** Records to process **
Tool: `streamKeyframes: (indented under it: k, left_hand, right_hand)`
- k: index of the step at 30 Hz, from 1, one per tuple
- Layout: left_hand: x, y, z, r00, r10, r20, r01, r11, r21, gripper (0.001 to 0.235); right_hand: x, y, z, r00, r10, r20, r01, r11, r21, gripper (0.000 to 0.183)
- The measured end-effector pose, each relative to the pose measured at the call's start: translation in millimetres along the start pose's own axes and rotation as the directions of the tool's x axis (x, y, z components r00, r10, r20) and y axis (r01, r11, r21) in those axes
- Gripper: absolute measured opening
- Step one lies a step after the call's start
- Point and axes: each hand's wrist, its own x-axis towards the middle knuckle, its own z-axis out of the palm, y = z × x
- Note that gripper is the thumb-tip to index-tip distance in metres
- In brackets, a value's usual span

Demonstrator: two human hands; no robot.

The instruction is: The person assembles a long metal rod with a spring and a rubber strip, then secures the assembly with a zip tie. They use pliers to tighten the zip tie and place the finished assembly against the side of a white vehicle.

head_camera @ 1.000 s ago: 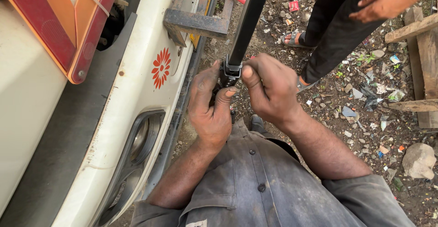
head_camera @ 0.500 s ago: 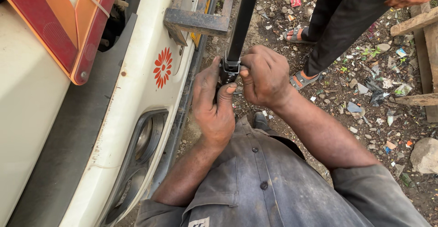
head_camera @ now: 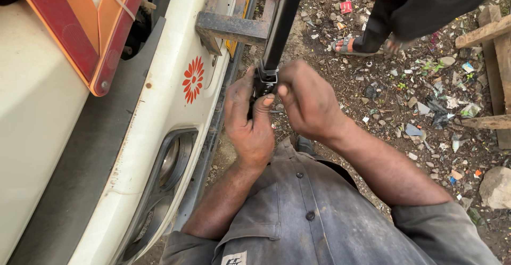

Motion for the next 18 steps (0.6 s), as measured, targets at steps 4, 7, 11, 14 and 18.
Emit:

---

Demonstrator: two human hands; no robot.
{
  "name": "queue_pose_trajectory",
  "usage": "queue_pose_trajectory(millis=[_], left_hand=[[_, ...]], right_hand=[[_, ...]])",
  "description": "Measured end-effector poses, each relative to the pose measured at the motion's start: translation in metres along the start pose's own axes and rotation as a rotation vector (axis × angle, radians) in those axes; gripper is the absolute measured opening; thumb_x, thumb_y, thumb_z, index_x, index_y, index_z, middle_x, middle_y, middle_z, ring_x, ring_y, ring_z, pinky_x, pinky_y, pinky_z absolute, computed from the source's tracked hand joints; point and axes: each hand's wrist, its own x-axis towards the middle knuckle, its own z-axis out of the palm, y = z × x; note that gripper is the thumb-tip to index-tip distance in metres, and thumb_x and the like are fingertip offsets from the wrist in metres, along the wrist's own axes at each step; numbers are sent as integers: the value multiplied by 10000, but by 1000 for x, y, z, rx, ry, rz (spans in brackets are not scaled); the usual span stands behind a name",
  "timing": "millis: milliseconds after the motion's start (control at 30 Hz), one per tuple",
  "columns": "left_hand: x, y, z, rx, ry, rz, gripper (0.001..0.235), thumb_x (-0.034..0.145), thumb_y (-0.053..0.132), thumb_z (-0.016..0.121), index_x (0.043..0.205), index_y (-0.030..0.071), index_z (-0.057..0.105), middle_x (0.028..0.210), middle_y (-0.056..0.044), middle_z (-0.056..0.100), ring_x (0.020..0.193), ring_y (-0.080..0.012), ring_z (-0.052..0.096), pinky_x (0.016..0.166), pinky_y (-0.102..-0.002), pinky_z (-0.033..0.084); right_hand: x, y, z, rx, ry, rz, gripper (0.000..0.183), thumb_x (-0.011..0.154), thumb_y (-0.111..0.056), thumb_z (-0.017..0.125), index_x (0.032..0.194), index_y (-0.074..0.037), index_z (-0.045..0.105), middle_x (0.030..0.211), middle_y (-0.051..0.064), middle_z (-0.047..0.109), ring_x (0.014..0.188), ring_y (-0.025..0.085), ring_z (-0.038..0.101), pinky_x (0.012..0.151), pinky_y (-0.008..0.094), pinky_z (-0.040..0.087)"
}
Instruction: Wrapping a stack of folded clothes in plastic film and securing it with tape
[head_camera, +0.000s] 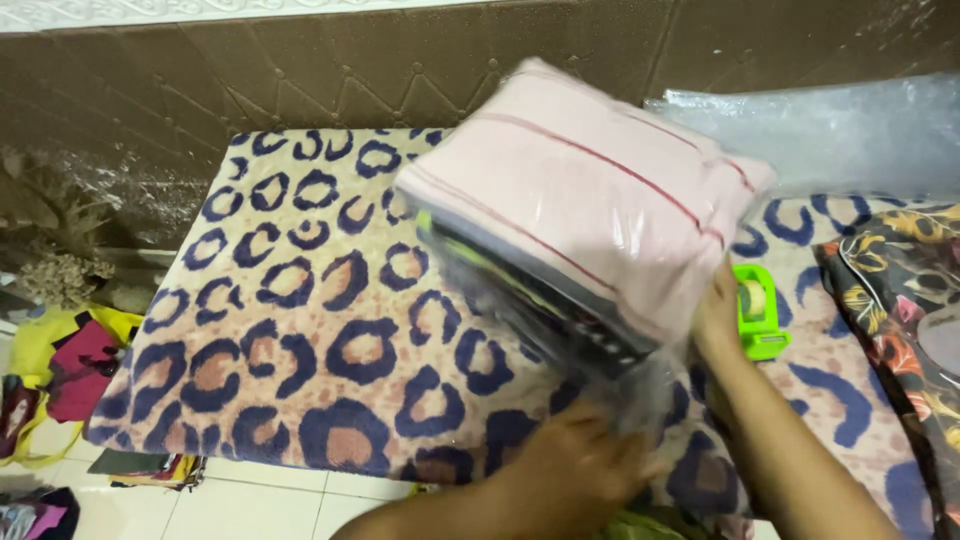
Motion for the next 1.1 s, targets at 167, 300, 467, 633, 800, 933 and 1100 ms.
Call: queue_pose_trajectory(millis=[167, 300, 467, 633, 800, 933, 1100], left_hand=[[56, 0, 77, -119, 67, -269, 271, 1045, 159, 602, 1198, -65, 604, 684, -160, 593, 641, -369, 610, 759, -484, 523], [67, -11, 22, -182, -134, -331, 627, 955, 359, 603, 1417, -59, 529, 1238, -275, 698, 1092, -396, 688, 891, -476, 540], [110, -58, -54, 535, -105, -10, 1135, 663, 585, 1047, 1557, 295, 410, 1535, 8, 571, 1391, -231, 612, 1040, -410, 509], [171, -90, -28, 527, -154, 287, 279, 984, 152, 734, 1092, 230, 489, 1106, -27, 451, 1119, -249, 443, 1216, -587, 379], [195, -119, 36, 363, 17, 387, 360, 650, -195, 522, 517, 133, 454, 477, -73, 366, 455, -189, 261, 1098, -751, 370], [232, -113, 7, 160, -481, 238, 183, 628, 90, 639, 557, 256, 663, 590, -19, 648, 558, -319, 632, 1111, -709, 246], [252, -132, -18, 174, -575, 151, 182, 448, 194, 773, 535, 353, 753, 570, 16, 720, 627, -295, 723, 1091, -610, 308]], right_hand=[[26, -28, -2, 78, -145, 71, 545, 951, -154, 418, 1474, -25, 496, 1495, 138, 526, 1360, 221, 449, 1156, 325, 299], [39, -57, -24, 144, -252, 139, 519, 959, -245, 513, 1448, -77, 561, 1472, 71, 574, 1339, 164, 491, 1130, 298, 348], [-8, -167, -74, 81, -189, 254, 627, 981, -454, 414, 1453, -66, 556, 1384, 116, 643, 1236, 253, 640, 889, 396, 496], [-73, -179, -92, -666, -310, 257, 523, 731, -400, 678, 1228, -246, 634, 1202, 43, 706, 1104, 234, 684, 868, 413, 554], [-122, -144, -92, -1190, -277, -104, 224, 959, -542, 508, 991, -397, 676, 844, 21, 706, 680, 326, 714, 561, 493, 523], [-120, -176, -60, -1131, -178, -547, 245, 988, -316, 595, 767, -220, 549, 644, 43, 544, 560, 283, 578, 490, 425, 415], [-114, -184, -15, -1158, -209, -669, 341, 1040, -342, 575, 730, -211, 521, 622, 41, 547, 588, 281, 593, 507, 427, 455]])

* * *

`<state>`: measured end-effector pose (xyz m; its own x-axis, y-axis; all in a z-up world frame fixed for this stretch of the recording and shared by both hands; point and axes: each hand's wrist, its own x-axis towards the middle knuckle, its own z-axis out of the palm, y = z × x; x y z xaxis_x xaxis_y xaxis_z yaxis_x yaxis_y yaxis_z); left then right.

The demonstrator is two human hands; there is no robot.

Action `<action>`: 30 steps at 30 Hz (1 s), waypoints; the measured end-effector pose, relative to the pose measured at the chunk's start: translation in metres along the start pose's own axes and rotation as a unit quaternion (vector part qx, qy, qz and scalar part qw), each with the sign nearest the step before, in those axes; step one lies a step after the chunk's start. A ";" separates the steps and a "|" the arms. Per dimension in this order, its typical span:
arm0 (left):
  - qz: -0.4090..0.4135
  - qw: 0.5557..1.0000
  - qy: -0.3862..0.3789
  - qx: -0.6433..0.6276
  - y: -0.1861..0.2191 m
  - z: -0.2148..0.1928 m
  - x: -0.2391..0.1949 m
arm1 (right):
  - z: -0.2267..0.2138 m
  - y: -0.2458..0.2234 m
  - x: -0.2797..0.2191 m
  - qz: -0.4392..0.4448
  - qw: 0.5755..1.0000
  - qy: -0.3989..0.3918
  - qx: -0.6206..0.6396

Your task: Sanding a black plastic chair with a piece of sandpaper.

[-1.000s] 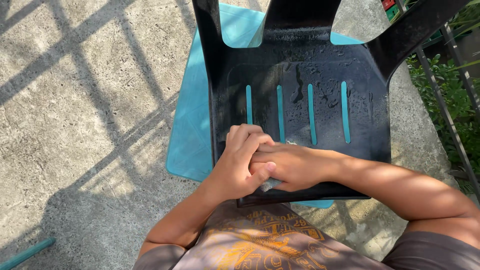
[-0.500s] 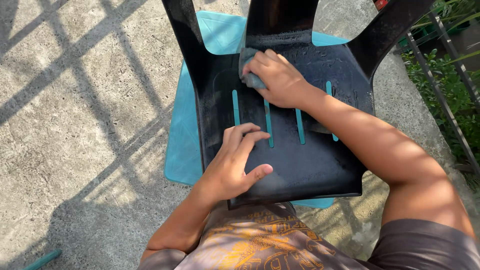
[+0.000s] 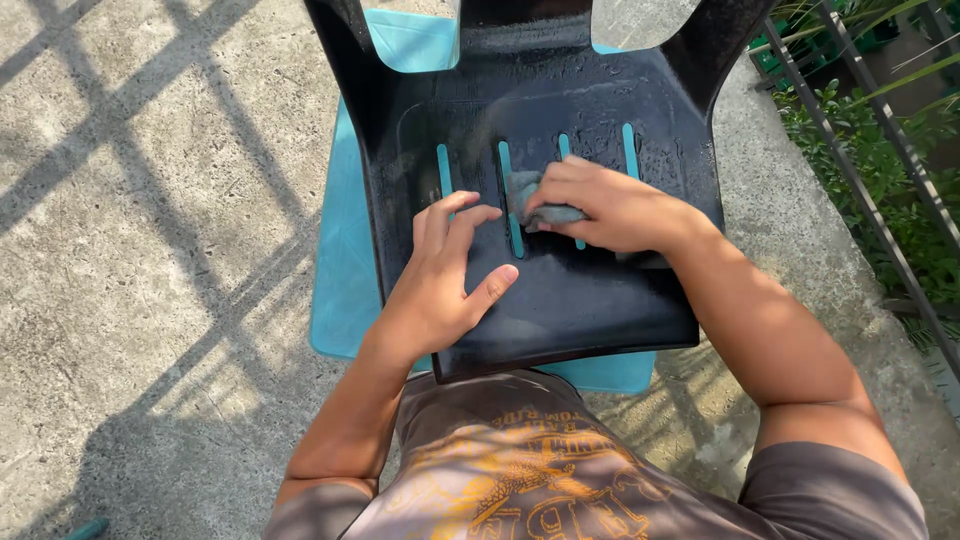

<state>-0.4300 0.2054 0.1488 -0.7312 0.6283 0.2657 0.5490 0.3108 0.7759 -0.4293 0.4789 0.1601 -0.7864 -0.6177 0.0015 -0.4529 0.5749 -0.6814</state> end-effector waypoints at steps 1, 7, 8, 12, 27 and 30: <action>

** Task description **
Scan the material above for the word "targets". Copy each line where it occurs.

** Result of this exercise **
Motion for the next 18 steps (0.6 s), as measured, targets at steps 4, 7, 11, 14 and 18.
Motion for the next 1.1 s, targets at 167, 300, 467, 633, 800, 933 and 1100 ms.

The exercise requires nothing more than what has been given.